What you need to do: Each line from the start of the data below through the one containing "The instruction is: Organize" must be reproduced exactly.

══ Dataset entries

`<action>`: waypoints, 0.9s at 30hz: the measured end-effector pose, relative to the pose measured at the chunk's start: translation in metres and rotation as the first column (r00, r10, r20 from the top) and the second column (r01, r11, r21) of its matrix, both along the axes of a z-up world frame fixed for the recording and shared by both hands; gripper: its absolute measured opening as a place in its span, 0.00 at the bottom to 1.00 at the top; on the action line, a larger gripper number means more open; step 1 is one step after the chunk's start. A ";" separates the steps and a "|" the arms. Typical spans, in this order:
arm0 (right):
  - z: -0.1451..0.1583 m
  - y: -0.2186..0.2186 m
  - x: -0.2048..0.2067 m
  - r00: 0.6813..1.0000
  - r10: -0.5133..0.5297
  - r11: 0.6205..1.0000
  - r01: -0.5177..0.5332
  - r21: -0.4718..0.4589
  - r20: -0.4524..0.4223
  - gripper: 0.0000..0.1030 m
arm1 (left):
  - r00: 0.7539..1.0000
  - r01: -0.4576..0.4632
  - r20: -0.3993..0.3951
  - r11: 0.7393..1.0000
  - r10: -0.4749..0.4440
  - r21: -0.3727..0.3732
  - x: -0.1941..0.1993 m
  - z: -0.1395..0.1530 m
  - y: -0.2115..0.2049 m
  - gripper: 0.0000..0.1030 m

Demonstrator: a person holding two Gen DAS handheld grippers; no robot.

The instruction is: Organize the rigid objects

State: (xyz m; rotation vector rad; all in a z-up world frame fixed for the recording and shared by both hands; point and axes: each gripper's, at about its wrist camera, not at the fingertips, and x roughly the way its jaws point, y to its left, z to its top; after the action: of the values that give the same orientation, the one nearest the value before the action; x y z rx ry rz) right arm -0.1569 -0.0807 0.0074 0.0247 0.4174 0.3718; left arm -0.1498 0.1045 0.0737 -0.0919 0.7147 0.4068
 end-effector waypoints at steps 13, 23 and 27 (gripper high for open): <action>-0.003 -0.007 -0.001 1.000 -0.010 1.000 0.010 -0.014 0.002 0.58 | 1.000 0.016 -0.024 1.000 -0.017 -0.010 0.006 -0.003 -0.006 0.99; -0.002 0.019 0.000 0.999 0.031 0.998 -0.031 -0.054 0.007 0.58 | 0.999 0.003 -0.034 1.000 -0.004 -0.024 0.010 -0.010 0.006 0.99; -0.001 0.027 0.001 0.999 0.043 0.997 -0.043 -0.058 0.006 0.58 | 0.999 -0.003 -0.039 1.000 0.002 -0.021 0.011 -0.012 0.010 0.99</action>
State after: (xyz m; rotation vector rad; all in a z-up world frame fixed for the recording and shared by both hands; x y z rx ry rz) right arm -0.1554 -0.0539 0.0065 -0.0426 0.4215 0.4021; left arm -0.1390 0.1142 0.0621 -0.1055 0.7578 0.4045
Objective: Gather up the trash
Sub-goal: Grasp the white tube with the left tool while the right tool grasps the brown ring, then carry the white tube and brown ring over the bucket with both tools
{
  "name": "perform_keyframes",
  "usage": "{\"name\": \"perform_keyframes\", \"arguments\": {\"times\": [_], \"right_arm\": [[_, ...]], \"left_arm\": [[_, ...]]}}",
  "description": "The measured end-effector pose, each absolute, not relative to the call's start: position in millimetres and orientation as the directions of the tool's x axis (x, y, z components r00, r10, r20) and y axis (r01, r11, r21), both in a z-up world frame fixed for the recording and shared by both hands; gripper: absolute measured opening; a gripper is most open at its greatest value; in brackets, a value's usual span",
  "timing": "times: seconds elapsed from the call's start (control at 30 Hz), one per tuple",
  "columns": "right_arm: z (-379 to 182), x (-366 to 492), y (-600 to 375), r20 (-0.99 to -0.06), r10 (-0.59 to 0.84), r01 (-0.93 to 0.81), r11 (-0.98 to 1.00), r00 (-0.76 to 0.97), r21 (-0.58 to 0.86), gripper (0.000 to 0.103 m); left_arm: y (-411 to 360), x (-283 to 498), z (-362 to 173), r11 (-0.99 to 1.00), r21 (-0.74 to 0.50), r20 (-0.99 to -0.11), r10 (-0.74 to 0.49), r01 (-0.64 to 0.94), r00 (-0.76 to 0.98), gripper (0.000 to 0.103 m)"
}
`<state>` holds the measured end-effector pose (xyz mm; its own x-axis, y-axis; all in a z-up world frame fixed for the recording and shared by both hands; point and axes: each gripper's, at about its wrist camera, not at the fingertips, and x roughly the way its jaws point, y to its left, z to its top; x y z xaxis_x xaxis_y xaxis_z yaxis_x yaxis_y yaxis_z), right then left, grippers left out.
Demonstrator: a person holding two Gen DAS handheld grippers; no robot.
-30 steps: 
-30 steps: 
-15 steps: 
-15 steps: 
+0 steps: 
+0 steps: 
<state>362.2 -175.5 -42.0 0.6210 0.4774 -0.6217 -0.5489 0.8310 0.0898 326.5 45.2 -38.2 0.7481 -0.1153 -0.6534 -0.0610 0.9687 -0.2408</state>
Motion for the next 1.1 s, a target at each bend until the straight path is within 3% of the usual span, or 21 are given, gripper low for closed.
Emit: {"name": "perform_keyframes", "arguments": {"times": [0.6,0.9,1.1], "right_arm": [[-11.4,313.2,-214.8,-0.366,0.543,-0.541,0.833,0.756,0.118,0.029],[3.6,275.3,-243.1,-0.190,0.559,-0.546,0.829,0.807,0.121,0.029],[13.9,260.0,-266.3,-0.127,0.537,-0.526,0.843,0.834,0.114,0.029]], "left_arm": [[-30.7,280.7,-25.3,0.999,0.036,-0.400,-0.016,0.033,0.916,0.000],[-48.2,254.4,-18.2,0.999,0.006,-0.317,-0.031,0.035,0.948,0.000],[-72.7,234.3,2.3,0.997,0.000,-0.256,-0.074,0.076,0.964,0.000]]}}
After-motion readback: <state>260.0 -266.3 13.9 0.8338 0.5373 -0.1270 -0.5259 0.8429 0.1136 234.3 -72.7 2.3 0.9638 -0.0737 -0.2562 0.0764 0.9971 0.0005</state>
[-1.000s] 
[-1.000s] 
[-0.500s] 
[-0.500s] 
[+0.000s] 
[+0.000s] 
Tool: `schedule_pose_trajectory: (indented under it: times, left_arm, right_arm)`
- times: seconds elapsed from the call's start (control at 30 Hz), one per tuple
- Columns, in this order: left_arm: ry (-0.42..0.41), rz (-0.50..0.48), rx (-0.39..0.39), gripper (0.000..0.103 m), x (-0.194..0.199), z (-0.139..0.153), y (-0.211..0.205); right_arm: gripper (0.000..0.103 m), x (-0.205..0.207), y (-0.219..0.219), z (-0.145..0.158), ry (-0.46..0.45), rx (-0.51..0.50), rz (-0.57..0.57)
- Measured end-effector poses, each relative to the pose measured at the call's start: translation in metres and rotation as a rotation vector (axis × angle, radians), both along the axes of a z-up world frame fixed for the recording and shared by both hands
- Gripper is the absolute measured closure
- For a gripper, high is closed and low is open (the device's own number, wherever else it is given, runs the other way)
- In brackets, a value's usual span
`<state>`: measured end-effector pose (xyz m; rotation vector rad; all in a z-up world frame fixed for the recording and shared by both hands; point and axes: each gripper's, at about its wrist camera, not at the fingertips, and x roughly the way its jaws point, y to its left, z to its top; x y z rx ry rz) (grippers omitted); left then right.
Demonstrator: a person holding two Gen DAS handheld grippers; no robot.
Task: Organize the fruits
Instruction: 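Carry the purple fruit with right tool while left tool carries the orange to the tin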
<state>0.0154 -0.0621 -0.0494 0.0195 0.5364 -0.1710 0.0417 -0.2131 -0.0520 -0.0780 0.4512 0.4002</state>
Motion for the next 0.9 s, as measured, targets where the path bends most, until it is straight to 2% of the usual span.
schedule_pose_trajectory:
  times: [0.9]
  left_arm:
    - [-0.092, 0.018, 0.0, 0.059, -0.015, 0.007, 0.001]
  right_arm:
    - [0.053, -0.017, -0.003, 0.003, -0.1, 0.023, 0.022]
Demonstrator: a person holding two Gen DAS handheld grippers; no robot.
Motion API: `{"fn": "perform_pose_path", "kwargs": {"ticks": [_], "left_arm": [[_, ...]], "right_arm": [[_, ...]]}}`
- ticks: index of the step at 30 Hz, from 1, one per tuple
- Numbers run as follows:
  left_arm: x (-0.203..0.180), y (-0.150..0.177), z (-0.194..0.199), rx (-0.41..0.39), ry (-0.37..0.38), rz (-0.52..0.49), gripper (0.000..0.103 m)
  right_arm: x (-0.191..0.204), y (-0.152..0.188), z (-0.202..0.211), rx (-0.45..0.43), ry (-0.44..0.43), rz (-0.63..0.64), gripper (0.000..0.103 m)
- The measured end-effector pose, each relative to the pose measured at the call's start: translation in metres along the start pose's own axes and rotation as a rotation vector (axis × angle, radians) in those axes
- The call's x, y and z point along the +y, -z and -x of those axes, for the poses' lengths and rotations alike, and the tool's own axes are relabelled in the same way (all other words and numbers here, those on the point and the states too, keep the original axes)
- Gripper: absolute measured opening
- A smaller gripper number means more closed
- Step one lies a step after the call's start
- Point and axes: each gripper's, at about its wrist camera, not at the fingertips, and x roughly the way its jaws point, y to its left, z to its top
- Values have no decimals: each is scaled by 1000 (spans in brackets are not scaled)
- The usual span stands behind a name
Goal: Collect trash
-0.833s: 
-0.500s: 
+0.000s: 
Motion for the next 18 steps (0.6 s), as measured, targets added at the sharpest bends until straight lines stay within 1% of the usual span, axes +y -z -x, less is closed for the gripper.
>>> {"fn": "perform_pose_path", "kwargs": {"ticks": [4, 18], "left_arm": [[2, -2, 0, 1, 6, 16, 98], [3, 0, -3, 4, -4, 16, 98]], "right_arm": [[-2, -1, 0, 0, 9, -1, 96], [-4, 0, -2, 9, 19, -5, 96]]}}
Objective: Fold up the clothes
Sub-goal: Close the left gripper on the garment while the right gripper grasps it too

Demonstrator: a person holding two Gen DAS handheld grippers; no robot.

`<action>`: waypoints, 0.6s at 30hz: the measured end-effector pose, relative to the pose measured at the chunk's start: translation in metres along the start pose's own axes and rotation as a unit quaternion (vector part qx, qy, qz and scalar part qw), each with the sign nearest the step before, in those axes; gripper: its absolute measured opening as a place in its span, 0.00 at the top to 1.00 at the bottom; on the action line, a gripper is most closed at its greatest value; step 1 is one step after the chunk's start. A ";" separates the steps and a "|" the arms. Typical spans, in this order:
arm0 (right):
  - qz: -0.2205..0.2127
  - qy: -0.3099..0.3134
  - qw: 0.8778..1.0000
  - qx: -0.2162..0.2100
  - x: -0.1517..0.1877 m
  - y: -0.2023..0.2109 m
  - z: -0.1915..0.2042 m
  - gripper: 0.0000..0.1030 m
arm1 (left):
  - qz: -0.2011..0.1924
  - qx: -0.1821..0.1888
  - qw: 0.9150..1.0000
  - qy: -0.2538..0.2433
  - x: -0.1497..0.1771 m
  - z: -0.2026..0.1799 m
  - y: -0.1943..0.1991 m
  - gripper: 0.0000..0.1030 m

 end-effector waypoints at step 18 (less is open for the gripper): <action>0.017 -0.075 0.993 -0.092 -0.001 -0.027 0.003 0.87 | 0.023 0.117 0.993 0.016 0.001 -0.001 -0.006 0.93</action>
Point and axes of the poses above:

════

The answer:
`<action>`: waypoints, 0.9s at 30hz: the measured end-effector pose, relative to the pose measured at the chunk's start: translation in metres and rotation as the first column (r00, r10, r20 from the top) and the second column (r01, r11, r21) of its matrix, both along the axes of a z-up world frame fixed for the recording and shared by both hands; gripper: its absolute measured opening as a place in its span, 0.00 at the bottom to 1.00 at the top; on the action line, a larger gripper number means more open; step 1 is one step after the chunk's start. A ";" separates the steps and a "|" the arms. Typical spans, in this order:
arm0 (right):
  - z: -0.1451..0.1583 m
  - y: -0.2186..0.2186 m
  - x: -0.2048..0.2067 m
  - r00: 0.6813..1.0000
  - r10: -0.5133..0.5297
  - r11: 0.6205..1.0000
  - r01: -0.5177..0.5332
  - r21: -0.4718..0.4589
  - r20: -0.4524..0.4223
  - gripper: 0.0000..0.1030 m
arm1 (left):
  - r00: 0.7539..1.0000
  - r01: -0.4576..0.4632
  - r20: -0.3993..0.3951
  - r11: 0.7393..1.0000
  - r10: -0.4749..0.4440
  - r21: -0.3727..0.3732
  - x: -0.1941..0.1993 m
  - z: -0.1395..0.1530 m
  - y: -0.2115..0.2049 m
  - gripper: 0.0000..0.1030 m

Demonstrator: a person holding two Gen DAS handheld grippers; no robot.

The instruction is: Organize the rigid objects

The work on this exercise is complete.